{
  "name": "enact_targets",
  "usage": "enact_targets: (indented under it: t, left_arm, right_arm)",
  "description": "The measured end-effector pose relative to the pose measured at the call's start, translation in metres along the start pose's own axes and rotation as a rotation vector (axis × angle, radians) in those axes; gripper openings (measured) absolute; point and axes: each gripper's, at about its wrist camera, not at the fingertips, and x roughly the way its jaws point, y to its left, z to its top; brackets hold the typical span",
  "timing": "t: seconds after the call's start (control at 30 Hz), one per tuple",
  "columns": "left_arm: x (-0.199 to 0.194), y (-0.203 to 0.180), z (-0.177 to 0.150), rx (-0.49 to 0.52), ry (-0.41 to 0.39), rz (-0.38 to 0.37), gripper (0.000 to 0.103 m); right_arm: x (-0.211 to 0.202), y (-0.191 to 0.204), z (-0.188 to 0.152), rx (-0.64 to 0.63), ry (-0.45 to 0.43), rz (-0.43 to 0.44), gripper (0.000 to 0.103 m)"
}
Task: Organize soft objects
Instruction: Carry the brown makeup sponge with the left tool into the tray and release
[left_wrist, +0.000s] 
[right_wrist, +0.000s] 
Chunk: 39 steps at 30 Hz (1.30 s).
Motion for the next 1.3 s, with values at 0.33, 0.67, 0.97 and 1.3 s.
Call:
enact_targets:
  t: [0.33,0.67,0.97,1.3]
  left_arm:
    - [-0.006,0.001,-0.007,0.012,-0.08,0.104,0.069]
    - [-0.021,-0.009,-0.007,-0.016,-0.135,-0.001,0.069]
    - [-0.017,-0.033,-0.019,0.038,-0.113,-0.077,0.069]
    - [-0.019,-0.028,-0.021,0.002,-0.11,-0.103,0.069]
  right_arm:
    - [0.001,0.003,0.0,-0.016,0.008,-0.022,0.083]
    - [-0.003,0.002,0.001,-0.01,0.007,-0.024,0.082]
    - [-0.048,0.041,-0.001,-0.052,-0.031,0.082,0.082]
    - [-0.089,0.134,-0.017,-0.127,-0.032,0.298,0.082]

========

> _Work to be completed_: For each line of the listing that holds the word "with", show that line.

> _Exercise result_:
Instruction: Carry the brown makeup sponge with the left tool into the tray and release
Motion for the next 1.3 s, with values at 0.33, 0.67, 0.97 and 1.3 s.

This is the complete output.